Although it makes no difference, our final destination is Zihuatanejo, not Manzanillo. As of our last Baja trip, the La Paz/Mazatlan ferry was a 15 or 18 hour overnight trip, at almost three times the cost of the 6 hour trip from La Paz to Topolobampo. The only way it would be feasible cost-wise would be to try sleeping in the lounge.....not in the cards for these retirees. 

We usually cross at Nogales too, not the least because we always enjoy a few days in Mazatlan coming and going.

Thanks to all


----------



## chicois8

I went into INM in Ensenada yesterday and they said you could get the FMM there but La Paz for the TIP,
and parking was horrible , TJ much better........I would get a couple blank FMM forms and when I got to La Paz fill them out and pay when you get the TIP, Banerjcito at the ferry dock.........that should start every thing on the same day, if you did get the FMM paid for and stamped in TJ your TIP would be good only as long as the FMM was so they would always end on the same day......


----------



## sparks

Why do you want to pay the expensive ferry fee. What's the matter with heading strait for Sonora via Nogales or other


----------



## HolyMole

sparks said:


> Why do you want to pay the expensive ferry fee. What's the matter with heading strait for Sonora via Nogales or other


Simply to see Baja once again. We've done the Nogales/Zihuatanejo straight run many times, both ways.


----------



## HolyMole

chicois8 said:


> I went into INM in Ensenada yesterday and they said you could get the FMM there but La Paz for the TIP,
> and parking was horrible , TJ much better........I would get a couple blank FMM forms and when I got to La Paz fill them out and pay when you get the TIP, Banerjcito at the ferry dock.........that should start every thing on the same day, if you did get the FMM paid for and stamped in TJ your TIP would be good only as long as the FMM was so they would always end on the same day......

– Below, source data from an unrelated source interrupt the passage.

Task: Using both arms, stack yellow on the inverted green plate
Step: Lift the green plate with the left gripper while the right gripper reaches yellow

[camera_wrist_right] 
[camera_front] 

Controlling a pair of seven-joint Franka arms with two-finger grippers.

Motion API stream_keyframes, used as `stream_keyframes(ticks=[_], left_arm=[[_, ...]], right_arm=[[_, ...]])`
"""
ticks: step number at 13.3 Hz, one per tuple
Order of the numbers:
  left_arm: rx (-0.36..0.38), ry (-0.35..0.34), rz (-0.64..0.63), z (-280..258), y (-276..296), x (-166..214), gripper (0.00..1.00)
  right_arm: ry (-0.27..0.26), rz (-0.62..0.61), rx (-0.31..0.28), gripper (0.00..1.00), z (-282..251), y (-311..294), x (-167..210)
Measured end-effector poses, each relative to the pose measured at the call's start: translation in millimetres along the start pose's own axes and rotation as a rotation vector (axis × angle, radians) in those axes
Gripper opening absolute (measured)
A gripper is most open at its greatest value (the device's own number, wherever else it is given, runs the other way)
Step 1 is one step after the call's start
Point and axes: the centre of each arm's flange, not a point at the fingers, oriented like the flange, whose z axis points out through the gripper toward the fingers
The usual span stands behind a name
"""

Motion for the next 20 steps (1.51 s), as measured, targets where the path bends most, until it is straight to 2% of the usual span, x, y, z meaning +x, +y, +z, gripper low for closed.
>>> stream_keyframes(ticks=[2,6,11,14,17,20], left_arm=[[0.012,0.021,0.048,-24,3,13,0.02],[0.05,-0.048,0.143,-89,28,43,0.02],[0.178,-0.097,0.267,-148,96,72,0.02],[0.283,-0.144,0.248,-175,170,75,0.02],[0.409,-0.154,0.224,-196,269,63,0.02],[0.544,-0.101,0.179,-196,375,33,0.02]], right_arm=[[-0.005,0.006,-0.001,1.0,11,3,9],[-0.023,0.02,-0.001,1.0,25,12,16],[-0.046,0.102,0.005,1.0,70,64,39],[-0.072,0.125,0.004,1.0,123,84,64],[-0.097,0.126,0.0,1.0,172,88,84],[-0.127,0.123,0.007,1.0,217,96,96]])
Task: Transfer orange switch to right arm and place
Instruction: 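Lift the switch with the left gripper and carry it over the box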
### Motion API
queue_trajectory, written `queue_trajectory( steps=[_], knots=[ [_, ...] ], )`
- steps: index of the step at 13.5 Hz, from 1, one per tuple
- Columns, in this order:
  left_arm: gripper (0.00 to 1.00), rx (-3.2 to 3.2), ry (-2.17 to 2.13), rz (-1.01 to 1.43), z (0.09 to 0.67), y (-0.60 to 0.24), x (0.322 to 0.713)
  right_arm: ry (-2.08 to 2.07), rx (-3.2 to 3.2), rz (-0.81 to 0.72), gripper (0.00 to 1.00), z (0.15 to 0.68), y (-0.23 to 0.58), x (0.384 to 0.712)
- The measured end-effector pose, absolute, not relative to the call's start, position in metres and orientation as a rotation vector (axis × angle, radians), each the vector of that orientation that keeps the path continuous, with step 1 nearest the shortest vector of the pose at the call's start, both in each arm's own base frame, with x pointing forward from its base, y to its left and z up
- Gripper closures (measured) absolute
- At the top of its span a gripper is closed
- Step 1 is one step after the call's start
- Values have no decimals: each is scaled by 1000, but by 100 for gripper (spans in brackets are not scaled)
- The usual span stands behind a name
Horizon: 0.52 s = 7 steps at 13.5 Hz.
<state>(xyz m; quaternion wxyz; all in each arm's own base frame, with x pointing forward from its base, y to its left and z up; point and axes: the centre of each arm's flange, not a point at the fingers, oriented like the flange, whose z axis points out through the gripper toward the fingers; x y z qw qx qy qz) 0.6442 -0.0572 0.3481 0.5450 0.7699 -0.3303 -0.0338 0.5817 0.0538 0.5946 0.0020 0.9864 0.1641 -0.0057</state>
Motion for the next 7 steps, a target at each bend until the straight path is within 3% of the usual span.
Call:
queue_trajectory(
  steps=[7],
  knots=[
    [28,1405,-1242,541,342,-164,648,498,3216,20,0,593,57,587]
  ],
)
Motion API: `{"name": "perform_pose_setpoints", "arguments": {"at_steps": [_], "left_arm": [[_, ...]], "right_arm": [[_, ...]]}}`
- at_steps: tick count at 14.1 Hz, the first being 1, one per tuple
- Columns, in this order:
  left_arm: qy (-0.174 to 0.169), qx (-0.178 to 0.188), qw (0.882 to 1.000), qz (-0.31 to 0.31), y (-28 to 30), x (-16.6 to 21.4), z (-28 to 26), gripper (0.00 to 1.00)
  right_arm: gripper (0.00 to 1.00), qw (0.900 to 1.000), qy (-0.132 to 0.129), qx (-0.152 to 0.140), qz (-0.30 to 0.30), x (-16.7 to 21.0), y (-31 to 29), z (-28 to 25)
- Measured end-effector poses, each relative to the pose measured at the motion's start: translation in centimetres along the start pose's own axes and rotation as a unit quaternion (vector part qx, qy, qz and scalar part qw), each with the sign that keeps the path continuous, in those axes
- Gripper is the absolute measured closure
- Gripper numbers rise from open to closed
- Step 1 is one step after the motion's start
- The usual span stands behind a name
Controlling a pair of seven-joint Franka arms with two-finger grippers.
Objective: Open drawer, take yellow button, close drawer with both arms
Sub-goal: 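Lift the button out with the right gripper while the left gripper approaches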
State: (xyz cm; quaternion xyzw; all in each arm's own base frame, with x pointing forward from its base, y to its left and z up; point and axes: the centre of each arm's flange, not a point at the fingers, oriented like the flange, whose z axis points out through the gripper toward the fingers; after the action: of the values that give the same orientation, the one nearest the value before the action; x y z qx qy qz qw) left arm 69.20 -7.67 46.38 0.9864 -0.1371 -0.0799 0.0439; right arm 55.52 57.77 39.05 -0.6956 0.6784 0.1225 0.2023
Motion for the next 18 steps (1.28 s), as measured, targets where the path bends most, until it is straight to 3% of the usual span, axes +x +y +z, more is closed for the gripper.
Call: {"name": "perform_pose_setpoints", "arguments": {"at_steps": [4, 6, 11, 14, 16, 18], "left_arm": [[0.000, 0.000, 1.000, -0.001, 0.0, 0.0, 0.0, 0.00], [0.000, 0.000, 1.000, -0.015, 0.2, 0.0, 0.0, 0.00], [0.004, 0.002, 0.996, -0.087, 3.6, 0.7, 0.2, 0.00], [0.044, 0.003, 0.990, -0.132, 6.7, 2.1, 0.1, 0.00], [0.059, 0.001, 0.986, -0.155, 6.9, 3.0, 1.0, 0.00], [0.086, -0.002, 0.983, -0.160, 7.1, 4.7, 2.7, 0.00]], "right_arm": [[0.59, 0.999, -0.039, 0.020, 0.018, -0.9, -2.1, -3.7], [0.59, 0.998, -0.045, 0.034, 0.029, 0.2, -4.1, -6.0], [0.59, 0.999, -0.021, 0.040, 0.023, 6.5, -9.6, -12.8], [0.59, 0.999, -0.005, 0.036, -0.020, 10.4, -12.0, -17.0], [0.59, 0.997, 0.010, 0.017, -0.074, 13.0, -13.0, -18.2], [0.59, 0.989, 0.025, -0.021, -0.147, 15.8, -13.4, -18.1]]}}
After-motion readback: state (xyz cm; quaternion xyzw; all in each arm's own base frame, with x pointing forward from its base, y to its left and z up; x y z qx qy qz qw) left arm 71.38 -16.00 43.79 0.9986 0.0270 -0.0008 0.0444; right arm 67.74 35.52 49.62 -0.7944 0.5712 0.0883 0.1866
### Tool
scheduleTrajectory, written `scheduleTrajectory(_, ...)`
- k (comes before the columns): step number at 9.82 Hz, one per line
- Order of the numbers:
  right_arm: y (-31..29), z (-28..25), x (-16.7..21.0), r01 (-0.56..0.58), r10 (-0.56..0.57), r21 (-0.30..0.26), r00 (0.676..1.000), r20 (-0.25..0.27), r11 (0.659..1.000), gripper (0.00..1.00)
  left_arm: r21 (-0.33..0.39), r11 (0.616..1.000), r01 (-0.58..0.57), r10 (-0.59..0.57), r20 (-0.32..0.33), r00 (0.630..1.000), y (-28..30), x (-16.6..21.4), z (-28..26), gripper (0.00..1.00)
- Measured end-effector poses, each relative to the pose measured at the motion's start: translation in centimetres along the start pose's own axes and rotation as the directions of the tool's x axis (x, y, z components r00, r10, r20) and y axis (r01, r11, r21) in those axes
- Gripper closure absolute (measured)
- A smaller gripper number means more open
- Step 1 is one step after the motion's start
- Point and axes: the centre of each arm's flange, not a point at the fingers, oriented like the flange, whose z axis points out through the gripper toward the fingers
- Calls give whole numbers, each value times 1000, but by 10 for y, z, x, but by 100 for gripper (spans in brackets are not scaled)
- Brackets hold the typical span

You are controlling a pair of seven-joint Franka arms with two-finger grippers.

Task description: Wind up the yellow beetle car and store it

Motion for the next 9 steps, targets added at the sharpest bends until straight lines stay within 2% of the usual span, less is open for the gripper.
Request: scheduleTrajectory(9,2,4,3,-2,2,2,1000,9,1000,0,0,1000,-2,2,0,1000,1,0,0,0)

We would avoid crossing into Mexico at Tijuana in any case....we prefer either Otay Mesa or Tecate. But your post sounds like a recommendation to wait until we reach La Paz, and obtain both the Vehicle Temporary Import Permit AND the Visitor's Permits there, at the same time. Ideally, that's what we would like to do, but it sounds to me like we would be in Mexico illegally for the entire period it took us to drive from the US/Mexico border until we reached La Paz, without first having obtained our Visitor Permits immediately on entry into Mexico.


----------



## makaloco

Keep in mind as well that INM and Pichilingue are on totally opposite ends of La Paz, probably half an hour or more even with no traffic delays.


----------



## chicois8

Tijuana with its new crossing station is much easier to navigate now,just get your FMM there,then you will be legal on your drive south,the TIP will have the same date as your FMM.......


----------



## RVGRINGO

You can get the Importada Temporal online, before you leave. It is good for as long as your INM document is current, so it would be good for the entire 180 days of your FMM Tourist permit; whenever and wherever you get it. Put the sticker on the windshield when you cross the border; not before.


----------



## HolyMole

chicois8 said:


> Tijuana with its new crossing station is much easier to navigate now,just get your FMM there,then you will be legal on your drive south,the TIP will have the same date as your FMM.......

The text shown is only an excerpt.